Une exigence particulièrement ressentie par les actrices: « Ma technique avec tout ce groupe a été de les bousculer, de révolter ces jeunes en déconstruisant leurs coins de certitude. Après le premier contact, j’ai été claire que je ne voulais pas de filles pour jouer aux mannequins sur scène. Ceux qui ne voulaient pas parler distinctement allaient rentrer. Au théâtre, on parle, on sort sa voix, le corps s’exprime. Ce qui n’est pas souvent compatible avec la culture d’ici, aux caractéristiques semblables à celle des Peuls dont je suis issue ».

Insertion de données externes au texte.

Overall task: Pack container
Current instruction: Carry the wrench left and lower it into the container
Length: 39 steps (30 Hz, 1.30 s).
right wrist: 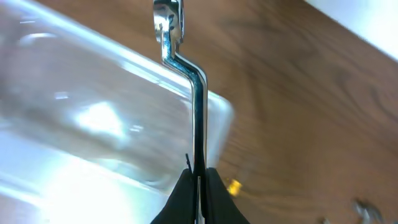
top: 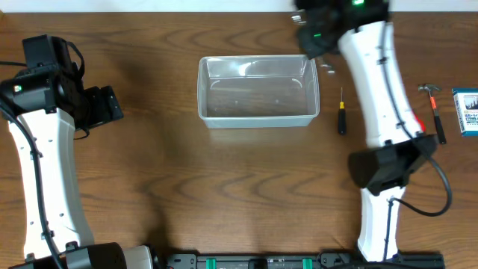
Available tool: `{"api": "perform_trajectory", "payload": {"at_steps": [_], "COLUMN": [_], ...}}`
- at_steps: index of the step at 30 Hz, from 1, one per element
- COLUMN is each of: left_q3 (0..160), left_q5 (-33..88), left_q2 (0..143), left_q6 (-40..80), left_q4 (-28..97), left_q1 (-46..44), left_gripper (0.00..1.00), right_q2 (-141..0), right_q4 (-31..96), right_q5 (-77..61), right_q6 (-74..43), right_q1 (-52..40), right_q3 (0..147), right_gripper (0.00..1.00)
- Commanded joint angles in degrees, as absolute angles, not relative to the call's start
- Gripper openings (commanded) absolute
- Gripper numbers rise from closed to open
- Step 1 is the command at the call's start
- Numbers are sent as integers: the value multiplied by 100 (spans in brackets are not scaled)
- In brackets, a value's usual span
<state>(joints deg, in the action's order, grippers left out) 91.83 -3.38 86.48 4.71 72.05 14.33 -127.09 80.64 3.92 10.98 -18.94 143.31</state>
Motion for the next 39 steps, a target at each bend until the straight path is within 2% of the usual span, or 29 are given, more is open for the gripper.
{"api": "perform_trajectory", "payload": {"at_steps": [1,7,12,23,39], "left_q3": [9314,9314,9314,9314,9314], "left_q5": [-349,-349,-349,-349,-349], "left_q2": [8593,8593,8593,8593,8593], "left_q6": [504,504,504,504,504], "left_q4": [7244,7242,7240,7244,7286], "left_q1": [1457,1457,1457,1457,1457], "left_gripper": [98,98,98,98,98], "right_q2": [-12676,-12676,-12678,-12678,-12678], "right_q4": [8003,7710,7476,6799,6082], "right_q5": [403,403,261,-27,-30], "right_q6": [1406,2104,2241,2130,2137], "right_q1": [-2270,-2867,-3059,-3072,-3046], "right_q3": [14420,14420,14267,12860,11566], "right_gripper": [1,1,1,1,1]}}
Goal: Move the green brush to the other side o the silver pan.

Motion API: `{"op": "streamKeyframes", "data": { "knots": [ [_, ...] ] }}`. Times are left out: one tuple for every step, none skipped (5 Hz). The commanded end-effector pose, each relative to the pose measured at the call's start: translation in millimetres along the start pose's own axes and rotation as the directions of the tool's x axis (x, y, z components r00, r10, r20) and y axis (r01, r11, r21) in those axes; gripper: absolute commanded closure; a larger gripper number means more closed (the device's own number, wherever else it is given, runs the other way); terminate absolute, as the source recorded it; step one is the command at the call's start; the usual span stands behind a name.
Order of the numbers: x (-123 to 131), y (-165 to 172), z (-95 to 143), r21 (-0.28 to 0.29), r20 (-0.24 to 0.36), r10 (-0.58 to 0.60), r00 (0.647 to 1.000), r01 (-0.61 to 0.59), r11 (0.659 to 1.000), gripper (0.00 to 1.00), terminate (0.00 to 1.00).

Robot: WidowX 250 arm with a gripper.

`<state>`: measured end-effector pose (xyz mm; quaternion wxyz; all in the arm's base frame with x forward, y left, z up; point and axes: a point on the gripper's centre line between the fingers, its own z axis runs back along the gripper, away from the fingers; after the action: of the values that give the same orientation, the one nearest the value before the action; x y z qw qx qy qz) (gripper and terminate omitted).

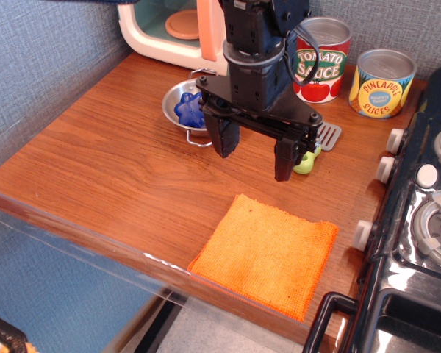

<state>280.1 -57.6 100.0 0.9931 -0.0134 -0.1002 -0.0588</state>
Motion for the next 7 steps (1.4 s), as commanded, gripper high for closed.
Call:
{"op": "streamKeyframes", "data": {
  "knots": [
    [0.0,0.0,0.0,0.000,0.000,0.000,1.000,0.000,1.000,0.00,0.00],
    [16.1,2.9,-19.5,-0.012,0.064,0.033,0.997,-0.032,0.999,0.00,0.00],
    [42.0,10.5,-39.0,-0.004,0.069,0.071,0.995,-0.071,0.997,0.00,0.00],
    [73.6,16.9,-63.6,-0.006,0.066,0.101,0.993,-0.101,0.995,0.00,0.00],
    [92.3,14.6,-79.7,-0.005,0.052,0.098,0.994,-0.098,0.995,0.00,0.00],
    [95.3,4.1,-90.8,-0.023,0.043,0.088,0.995,-0.087,0.996,0.00,0.00],
    [92.2,-0.9,-96.3,-0.035,0.030,0.100,0.995,-0.099,0.995,0.00,0.00]
  ]
}}
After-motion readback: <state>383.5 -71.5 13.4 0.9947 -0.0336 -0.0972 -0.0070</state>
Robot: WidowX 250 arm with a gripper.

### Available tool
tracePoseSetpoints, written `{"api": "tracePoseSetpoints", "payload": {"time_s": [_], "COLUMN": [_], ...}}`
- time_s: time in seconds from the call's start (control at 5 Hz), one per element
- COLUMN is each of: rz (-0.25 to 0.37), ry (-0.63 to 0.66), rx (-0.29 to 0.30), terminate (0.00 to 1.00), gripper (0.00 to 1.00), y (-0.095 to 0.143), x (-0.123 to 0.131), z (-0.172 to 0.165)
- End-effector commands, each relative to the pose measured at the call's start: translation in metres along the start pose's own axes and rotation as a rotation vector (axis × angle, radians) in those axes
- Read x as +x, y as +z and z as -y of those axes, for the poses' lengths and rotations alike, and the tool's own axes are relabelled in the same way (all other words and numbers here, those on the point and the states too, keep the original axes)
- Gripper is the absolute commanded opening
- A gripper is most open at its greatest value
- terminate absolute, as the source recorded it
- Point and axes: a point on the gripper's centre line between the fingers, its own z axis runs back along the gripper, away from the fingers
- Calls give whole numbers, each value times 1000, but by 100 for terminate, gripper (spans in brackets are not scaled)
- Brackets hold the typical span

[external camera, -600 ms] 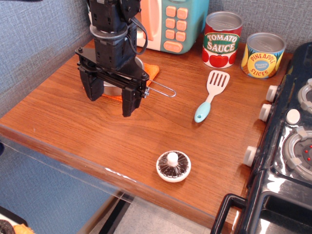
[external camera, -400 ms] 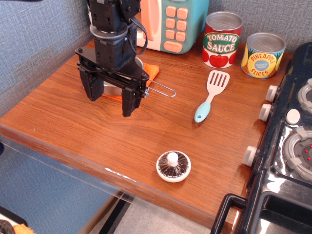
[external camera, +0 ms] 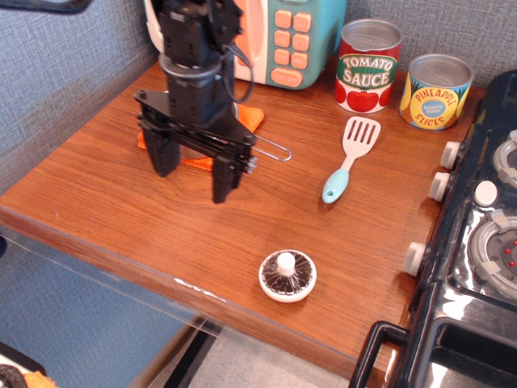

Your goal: Put the mushroom in the pot

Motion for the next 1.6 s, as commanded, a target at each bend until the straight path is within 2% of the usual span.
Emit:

« La poésie protège l’art »
Le partage d’expérience avec la sœur du célèbre président-martyr du Faso ne s’est pas arrêté qu’à la maîtrise des corps. Il a aussi été question des enjeux ultimes de l’art, peindre la société, l’interroger, y maintenir l’empathie: « L’art est par excellence le lieu de la réflexion. Et si la pensée ne sous-tend pas l’action, alors le souffle de l’art se perd assez vite. D’où l’importance de lire, de se documenter, d’apprendre à introduire la forme dans le théâtre, de connaître ce qui se passe afin de trouver les formes d’expression artistique les meilleures qu’on veut, peut convoquer ». Citant la vie du génial Sotigui Kouyaté, Odile Sankara rappelle que « Picasso s’est nourri d’art africain ».
Un message fort, quand on sait la pauvreté de la culture générale ambiante: « L’art est une porte ouverte, très facile à emprunter. Tout le monde vient. Mais très peu savent se poser les vraies questions, en y mettant de la forme. Si la forme n’accompagne pas le fond, on s’épuise très vite. La poésie protège l’art ».
Le potentiel de la langue
Durant ces trois années de passage à Bujumbura, Artistide et Odile auront eu le temps de côtoyer les thématiques qui habitent les jeunes créateurs burundais. La liberté, la démocratie, la question du genre, les générations, le rapport au pouvoir, … Et ils ne craignent pas que la scène burundaise s’intéresse à des sujets dans l’air du temps, que ce soit l’immigration, le viol, la prédation capitaliste ou les défis environnementaux: « On peut toujours dire la même chose, mais autrement, en s’appuyant justement sur la forme« , complète Odile Sankara.
Et pour elle, la langue maternelle peut être l’outil qui donne accès aux nouvelles formes d’expression: « Quand les acteurs s’expriment ici sur scène en kirundi, il y a une forme de libération et d’apaisement qu’on perçoit très rapidement. Mais si on a envie de convoquer les langues, à l’image de certains acteurs burundais, Sony Labou Tansi a été clair: il faut d’abord maîtriser ces langues, qui nous appartiennent ».